Neither side wanted to show its hand until the last minute. Reuther remained mum about what "substantial wage increases" might mean, offered no clue as to the relative priorities of his 28 other major demands. The automakers decided not to put their proposals on the table until this week, only ten days or so before contracts expire on Sept. 6. The idea was to give the union less time for the usual grandstanding rejections of early offers—but the U.A.W. managed a bit of histrionics anyway. Woodcock saw it all as an industry plot that was "geared to making a strike inevitable."

The Worst Time. A shutdown could hardly hit the industry at a worse time. Because assembly lines stopped relatively early for model changeovers this year, inventories of 1967 models are down to a scant 41-day supply—which means that some dealers are already short of cars. Production of 1968 models, for which the automakers have high sales hopes, went into full swing only last week. In St. Louis to unveil the new

Mercury Montego that replaces the smaller, slow-selling Comets,* Ford Group Vice President Lee lacocca predicted a 9,000,000-car year, barring a strike, which would blow that prospect "sky-high."

Even so, the manufacturers may prefer a strike to a contract that could cast a three-year pall over profits.
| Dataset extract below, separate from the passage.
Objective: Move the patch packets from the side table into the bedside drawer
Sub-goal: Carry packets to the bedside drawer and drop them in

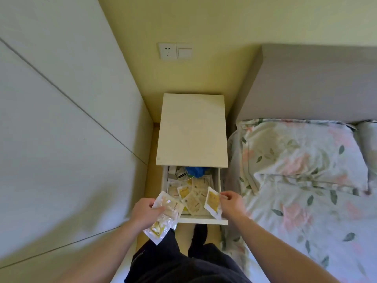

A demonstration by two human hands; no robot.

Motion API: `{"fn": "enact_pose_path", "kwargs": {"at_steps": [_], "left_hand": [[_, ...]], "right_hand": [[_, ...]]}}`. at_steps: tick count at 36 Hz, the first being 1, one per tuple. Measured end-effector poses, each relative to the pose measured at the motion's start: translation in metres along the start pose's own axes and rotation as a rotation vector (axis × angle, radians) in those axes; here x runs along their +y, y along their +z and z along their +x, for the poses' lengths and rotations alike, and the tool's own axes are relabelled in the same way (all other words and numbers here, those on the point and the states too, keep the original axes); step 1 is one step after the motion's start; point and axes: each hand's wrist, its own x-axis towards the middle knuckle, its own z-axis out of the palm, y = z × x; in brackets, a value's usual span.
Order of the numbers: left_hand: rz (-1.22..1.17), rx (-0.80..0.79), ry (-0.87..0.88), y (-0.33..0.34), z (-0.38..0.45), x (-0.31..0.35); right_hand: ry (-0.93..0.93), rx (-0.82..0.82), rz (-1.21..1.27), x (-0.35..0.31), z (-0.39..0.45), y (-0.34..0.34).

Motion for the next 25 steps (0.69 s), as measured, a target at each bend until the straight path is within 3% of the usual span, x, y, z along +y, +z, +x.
{"fn": "enact_pose_path", "kwargs": {"at_steps": [10,16,20,23,25], "left_hand": [[-0.412,0.025,-0.083,-0.008,-0.026,0.002],[-0.673,-0.074,-0.124,0.007,-0.026,0.013],[-0.807,-0.114,-0.151,0.022,-0.021,0.030],[-0.852,-0.145,-0.163,0.034,-0.019,0.043],[-0.803,-0.154,-0.155,0.043,-0.017,0.046]], "right_hand": [[0.111,-0.161,-0.114,-0.018,0.005,0.009],[0.130,-0.693,-0.081,-0.005,-0.017,0.007],[0.209,-0.875,0.077,-0.006,-0.037,0.006],[0.192,-0.879,0.152,-0.004,-0.044,0.009],[0.162,-0.782,0.148,-0.001,-0.045,0.010]]}}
By General Motors Negotiator Louis G. Seaton's reckoning, the U.A.W.'s demands would add $4 an hour to the average $4.68 that G.M.'s workers now get in wages and benefits. More realistically, the union's goal is probably a full 6% increase—at a time when the automakers are just beginning to feel the cost of mandatory safety modifications and higher prices in steel, copper and rubber. Ford last week announced that, even without a strike and a big wage increase, the company's profits will be down about 40% this year from 1966's $621 million.